Instructions to follow: If a record contains an image, leave the image out and repeat everything else exactly.

** Records for the task follows **

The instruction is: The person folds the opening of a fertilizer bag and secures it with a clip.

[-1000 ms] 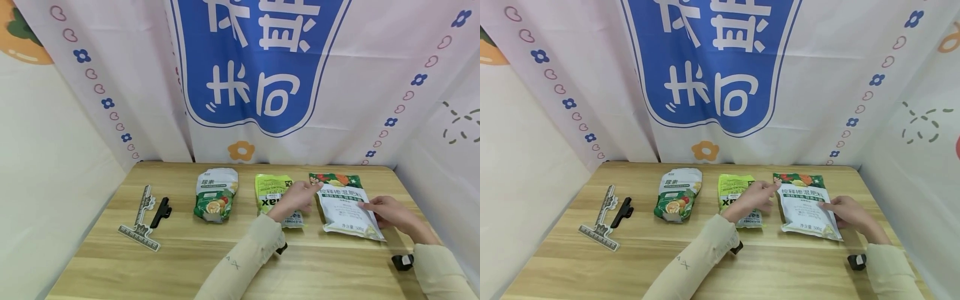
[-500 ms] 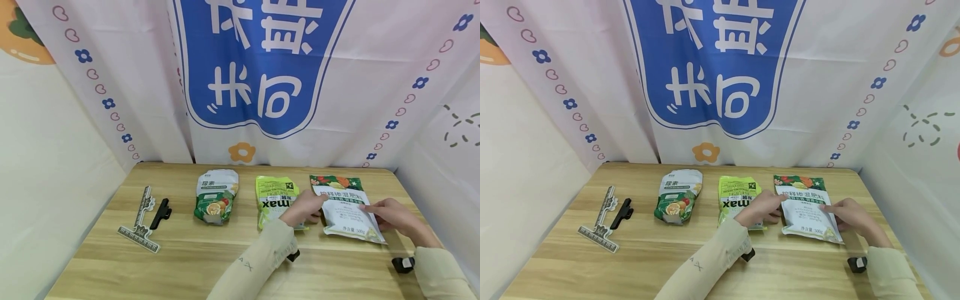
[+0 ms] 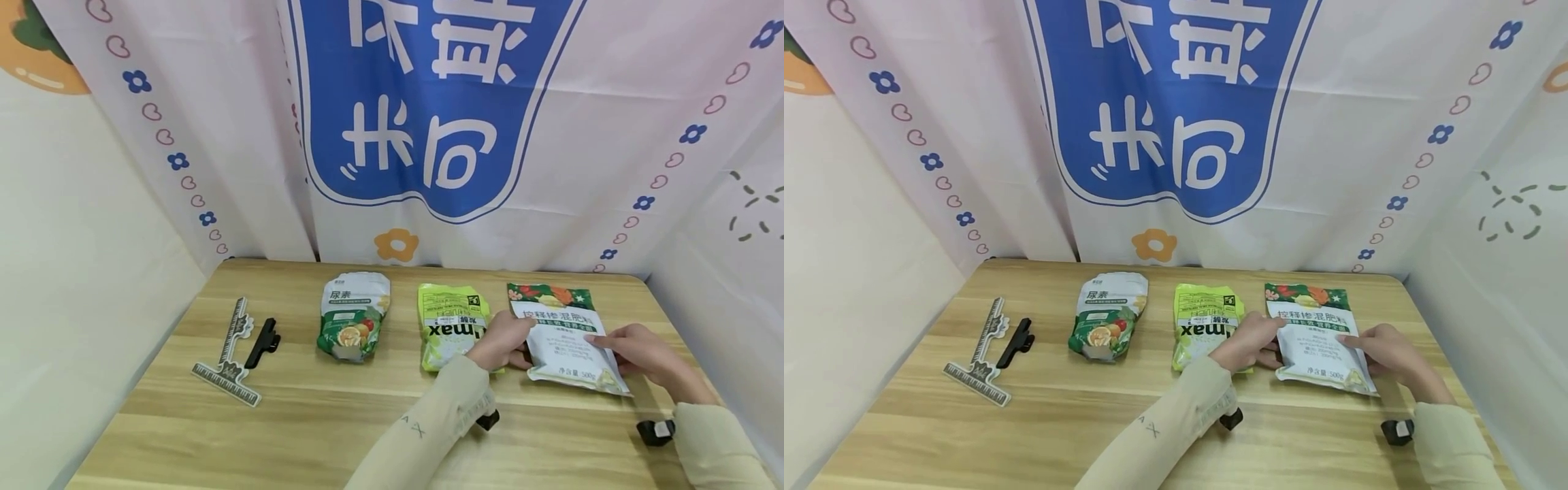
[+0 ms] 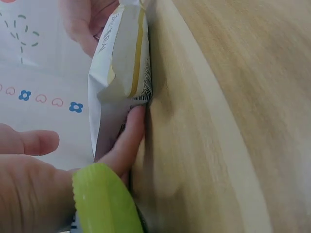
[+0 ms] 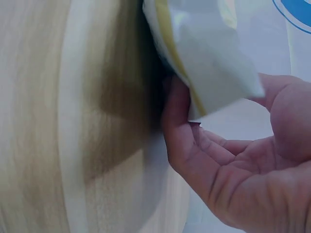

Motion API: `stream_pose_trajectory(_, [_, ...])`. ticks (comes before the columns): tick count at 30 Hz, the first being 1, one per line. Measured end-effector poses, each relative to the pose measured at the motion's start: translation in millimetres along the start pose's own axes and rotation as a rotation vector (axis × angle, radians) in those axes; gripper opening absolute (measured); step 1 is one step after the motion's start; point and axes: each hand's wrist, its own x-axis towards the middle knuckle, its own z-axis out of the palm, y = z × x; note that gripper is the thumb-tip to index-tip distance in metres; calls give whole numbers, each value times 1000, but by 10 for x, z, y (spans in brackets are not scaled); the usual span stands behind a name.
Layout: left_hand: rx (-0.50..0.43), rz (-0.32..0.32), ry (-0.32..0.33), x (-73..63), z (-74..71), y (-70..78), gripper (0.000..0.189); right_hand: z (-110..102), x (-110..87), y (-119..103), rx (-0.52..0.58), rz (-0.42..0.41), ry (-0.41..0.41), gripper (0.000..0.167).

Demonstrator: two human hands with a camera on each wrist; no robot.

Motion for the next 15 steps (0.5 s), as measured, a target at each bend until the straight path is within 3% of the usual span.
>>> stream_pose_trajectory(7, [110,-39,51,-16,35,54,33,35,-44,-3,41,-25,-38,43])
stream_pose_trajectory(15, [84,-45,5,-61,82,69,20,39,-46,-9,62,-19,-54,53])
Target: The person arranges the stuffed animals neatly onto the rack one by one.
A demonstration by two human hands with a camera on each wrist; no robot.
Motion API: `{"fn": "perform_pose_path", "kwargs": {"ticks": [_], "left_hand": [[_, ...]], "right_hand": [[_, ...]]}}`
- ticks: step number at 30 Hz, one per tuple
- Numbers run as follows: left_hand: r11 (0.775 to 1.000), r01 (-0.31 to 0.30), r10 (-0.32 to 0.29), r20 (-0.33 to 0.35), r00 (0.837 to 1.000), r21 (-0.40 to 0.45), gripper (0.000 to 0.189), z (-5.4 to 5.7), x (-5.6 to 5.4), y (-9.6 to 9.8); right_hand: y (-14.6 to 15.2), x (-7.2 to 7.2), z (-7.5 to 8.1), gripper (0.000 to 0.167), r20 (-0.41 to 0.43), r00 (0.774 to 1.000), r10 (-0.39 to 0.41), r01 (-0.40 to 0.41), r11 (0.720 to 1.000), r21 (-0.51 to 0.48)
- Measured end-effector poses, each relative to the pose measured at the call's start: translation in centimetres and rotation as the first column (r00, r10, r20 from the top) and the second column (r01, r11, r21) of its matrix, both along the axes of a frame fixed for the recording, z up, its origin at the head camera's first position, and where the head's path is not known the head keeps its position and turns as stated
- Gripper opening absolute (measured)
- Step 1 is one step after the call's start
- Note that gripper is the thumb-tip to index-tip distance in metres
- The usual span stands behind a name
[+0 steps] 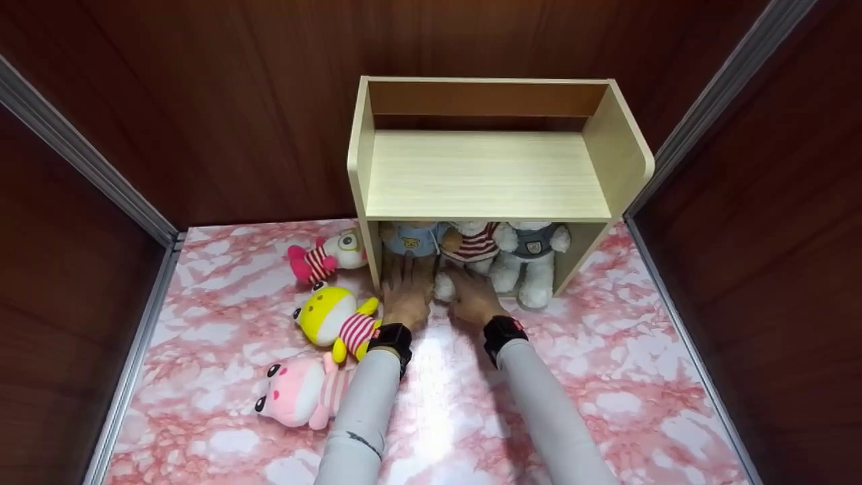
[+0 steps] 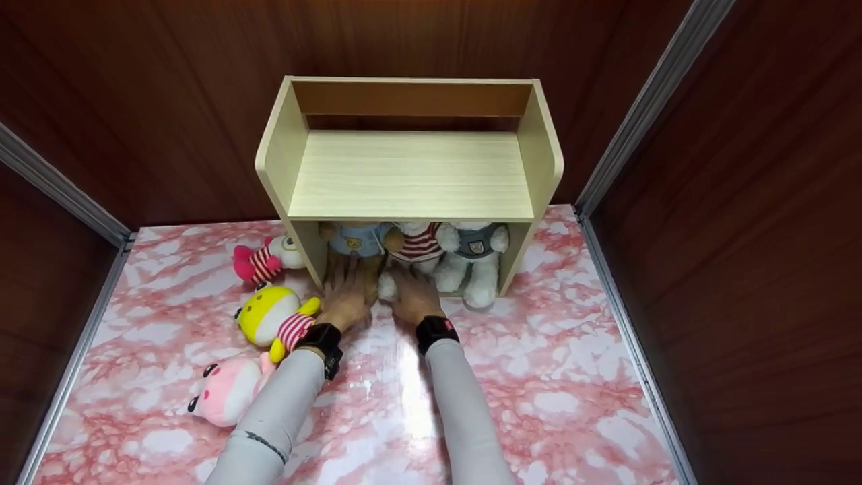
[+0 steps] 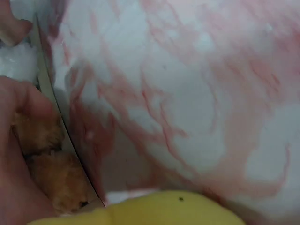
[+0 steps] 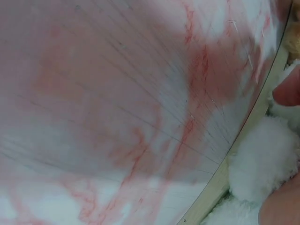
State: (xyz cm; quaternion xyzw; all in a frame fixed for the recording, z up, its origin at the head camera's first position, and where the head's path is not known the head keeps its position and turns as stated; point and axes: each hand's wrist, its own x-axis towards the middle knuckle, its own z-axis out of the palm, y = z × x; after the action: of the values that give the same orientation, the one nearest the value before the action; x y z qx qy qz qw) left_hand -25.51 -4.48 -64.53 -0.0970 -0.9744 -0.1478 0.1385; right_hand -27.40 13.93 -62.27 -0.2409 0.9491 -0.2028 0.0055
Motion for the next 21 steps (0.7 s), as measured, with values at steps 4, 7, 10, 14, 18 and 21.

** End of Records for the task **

Result for this task:
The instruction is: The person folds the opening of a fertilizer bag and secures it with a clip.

[-1000 ms] 
[-500 ms] 
[+0 ms] 
[+0 ms] 
[+0 ms] 

Motion API: `stream_pose_trajectory(_, [_, ...])`. ticks (comes before the columns): tick count at 30 Hz, the first being 1, one per line. Measured end-effector poses, each relative to the pose measured at the motion's start: translation in millimetres along the start pose's own axes and rotation as a rotation vector (axis × angle, radians) in those axes; gripper opening absolute (measured); step 1 is one step after the motion's start; point and axes: each hand's wrist, its own x-axis towards the middle knuckle, its own z-axis out of the palm, y = z × x; note that gripper is the thumb-tip to index-tip distance in metres; calls give whole numbers, each value times 1000, but by 10 for x, z, y (spans in brackets are not scaled); the usual span stands behind a name.
Layout: left_hand: rx (-0.50..0.43), rz (-0.32..0.32), ry (-0.32..0.33), x (-73..63), z (-74..71), y (-70..78), gripper (0.000..0.189); right_hand: z (-110..102), x (-110..87), y (-119..103), rx (-0.52..0.58), rz (-0.42..0.41), ry (-0.41..0.41), gripper (0.000..0.167).

Demonstrator: two human hands with a camera on each wrist; no robot.

Motion for the next 15 steps (0.5 s), as measured, a target at each bend until the straight path is within 3% of the usual span.
>>> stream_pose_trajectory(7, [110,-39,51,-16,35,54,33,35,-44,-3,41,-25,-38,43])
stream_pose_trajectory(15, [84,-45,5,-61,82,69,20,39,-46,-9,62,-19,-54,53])
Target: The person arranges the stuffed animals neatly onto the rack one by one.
A demonstration by two human hands with a camera on each wrist; no robot.
Motion API: `{"fn": "perform_pose_path", "kwargs": {"ticks": [_], "left_hand": [[_, ...]], "right_hand": [[_, ...]]}}`
- ticks: step number at 30 Hz, one per tuple
- Numbers run as follows: left_hand: r11 (0.775 to 1.000), r01 (-0.31 to 0.30), r10 (-0.32 to 0.29), r20 (-0.33 to 0.35), r00 (0.837 to 1.000), r21 (-0.40 to 0.45), gripper (0.000 to 0.189), z (-5.4 to 5.7), x (-5.6 to 5.4), y (-9.6 to 9.8); right_hand: y (-14.6 to 15.2), x (-7.2 to 7.2), z (-7.5 to 8.1), gripper (0.000 to 0.167), r20 (-0.41 to 0.43), r00 (0.774 to 1.000), r10 (-0.39 to 0.41), r01 (-0.40 to 0.41), r11 (0.720 to 1.000), r21 (-0.51 to 0.48)
- Measured end-effector poses, each relative to the pose measured at the call's start: translation in centimetres and rotation as the first column (r00, r10, r20 from the top) and the second column (r01, r11, r21) of its matrix, both along the axes of a frame fixed for the recording, z up, its origin at the head camera's first position, and where the head's path is not known the head keeps its position and turns as stated
- Gripper opening absolute (measured)
- Step 1 is one step after the call's start
- Note that gripper is the thumb-tip to index-tip distance in metres
- The usual span stands behind a name
[+0 steps] 
[+0 steps] 
[+0 steps] 
[+0 steps] 
State: (xyz cm; quaternion xyzw; all in a frame fixed for the recording, z up, its origin at the head camera's first position, and where the head's path is not known the head keeps its position and turns as stated; point and axes: each hand's wrist, its own x-axis towards the middle knuckle, its own z-axis out of the palm, y = z × x; after the action: of the values that give the same orientation, the one nearest the value before the action; x y z qx qy qz qw) left_hand -25.51 -4.48 -64.53 -0.0970 -0.9744 -0.1478 0.1385; right_hand -27.40 13.93 -62.27 -0.2409 0.9491 -0.2028 0.0055
Motion for the next 21 steps (0.7 s), as measured, with values at steps 4, 7, 10, 14, 18 and 21.

The requested output has been produced.